= Exit planning =

Enterprise valuation strategy

Exit planning includes preparation for the exit of an entrepreneur from their company to maximize the enterprise value of the company in a mergers and acquisitions transaction, along with planning for the termination of other forms of business relationship such as the ending of a contract. For entrepreneurial exit, the protection of shareholder value is important, although other non-financial objectives may be pursued including the transition of the company to the next generation, sale to employees or management, or other altruistic, non-financial objectives.
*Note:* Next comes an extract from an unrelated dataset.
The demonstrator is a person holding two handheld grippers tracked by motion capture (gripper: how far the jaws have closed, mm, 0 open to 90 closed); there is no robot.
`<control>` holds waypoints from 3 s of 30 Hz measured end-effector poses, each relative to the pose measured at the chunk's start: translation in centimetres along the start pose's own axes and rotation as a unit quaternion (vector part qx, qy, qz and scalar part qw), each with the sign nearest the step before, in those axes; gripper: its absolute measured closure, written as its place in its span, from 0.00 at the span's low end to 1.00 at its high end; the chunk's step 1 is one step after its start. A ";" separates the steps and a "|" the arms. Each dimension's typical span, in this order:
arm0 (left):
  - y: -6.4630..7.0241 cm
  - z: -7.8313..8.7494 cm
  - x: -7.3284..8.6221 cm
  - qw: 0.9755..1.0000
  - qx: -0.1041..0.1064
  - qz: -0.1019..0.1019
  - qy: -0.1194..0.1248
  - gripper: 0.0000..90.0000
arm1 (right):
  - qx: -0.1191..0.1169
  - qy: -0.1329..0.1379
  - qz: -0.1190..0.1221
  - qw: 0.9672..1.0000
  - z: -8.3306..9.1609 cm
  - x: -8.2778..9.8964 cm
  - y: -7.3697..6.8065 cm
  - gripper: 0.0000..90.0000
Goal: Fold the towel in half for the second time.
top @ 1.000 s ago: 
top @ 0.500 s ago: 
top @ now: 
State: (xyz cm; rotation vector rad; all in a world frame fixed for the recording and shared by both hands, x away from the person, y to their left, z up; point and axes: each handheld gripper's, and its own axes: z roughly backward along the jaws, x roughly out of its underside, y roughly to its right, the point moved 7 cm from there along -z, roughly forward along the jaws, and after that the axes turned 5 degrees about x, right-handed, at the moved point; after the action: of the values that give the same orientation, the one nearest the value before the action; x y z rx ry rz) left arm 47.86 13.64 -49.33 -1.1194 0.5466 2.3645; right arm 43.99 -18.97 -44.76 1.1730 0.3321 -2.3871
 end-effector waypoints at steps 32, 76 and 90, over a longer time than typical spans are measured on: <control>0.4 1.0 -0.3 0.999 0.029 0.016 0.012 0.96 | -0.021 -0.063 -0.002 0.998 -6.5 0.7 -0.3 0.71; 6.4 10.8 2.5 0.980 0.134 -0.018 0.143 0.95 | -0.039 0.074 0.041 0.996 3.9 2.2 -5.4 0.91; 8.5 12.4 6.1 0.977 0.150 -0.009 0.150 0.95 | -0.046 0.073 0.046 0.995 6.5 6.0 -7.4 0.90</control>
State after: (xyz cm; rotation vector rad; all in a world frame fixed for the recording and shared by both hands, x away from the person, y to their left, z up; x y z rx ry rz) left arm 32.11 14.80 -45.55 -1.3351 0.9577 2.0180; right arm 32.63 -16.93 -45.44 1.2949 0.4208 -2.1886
Exit planning differs from succession planning in that the later is a sub-component of exit planning, and refers to the hiring, training and retention of a successor President/CEO of the company in a planned manner. Succession Planning is but one of the many considerations when conducting exit planning. Company owners commonly do not see their company from the standpoint of a potential buyer, and thus, ignore the strategic management of the company.

== Process ==
To achieve their desired outcomes, business owners often focus their attention on exit planning from the beginning of the investment, in order to prepare adequately for trade and financial sales, make effective use of the buy back option, market their businesses more widely for sale, use intermediaries and get the support of management Significant value is lost due to an absence of or inadequate exit planning. Roughly 30% of businesses will be transferred to family member in some manner, 18% intend to sell to its employees, and many will simply be closed. Up to one-third of businesses that are closed were successful at their termination.
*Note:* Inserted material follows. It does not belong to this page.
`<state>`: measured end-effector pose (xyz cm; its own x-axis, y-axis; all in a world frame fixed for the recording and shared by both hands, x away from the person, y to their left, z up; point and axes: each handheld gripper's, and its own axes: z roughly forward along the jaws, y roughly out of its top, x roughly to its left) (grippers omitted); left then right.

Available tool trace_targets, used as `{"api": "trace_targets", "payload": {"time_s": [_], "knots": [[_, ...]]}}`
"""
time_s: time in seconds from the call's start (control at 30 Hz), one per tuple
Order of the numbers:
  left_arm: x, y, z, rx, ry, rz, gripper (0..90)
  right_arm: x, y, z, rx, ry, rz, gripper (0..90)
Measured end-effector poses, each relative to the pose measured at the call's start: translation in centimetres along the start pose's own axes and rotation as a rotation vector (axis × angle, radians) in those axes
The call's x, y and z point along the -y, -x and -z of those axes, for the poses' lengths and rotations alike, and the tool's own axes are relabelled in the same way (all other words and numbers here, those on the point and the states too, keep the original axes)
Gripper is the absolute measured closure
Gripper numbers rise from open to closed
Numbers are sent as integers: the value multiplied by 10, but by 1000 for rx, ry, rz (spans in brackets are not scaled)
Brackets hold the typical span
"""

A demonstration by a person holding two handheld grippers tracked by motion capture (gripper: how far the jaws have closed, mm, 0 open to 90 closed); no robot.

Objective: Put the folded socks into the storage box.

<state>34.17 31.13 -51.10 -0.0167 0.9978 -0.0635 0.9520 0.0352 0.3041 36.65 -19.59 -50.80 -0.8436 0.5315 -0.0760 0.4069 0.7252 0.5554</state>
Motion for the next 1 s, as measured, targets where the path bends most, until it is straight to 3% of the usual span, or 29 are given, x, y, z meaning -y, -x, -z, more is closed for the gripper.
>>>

The three sources of enterprise value in a company are firstly the value of its tangible assets, and secondly the value of its intellectual capital (intangible assets), which consist of human capital, relational capital, and structural capital (including is subcomponents organizational capital, innovation capital and process capital. Most of a middle-market company's and lower middle market company's value is derived from its relational capital, specifically, its customer relationships. SMEs, also referred to as middle market companies, create innovation capital (part of structural capital).
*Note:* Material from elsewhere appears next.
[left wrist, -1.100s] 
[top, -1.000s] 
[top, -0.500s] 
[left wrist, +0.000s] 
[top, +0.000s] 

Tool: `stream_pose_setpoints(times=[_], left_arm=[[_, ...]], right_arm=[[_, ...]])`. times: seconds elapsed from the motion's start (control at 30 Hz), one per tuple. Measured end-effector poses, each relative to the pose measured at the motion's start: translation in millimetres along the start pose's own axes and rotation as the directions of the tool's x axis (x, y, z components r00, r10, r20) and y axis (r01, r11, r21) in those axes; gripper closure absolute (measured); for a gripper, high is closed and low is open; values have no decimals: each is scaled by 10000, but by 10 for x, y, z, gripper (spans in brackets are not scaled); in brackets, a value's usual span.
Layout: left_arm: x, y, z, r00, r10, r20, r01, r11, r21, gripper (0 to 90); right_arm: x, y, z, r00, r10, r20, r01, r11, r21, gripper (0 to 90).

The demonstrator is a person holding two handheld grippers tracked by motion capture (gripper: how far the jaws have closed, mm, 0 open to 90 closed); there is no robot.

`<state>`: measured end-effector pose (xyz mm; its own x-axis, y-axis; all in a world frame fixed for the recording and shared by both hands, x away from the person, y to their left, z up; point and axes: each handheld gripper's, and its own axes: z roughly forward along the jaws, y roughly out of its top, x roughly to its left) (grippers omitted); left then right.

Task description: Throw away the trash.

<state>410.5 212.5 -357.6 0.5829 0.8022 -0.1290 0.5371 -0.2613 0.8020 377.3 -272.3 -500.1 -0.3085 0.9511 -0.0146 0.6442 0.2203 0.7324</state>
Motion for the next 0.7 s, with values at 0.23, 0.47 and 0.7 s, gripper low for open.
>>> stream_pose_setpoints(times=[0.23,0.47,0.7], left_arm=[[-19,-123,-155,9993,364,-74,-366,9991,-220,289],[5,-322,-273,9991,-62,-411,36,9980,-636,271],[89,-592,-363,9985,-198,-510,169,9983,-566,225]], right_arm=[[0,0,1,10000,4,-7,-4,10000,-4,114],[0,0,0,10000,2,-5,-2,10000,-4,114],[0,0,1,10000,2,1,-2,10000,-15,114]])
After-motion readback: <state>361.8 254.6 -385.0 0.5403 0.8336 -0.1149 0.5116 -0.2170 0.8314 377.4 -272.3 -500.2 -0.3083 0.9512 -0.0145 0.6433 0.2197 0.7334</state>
Most small-to-medium-sized businesses use a boutique investment bank to market their company in a mergers and acquisitions transaction to potential buyers. Some boutique investment banks also offer exit planning preparation, while certain consulting firms offer one or more of the services needed to conduct exit planning, such as human resources, in connection with succession planning.

Private equity groups are common acquirers of middle market businesses, whether as "platform" companies or add-on or tack-on acquisitions.

In addition to business aspects, personal considerations need to be taken into consideration, including considerations about estate taxes, capital gains taxes, or other taxes.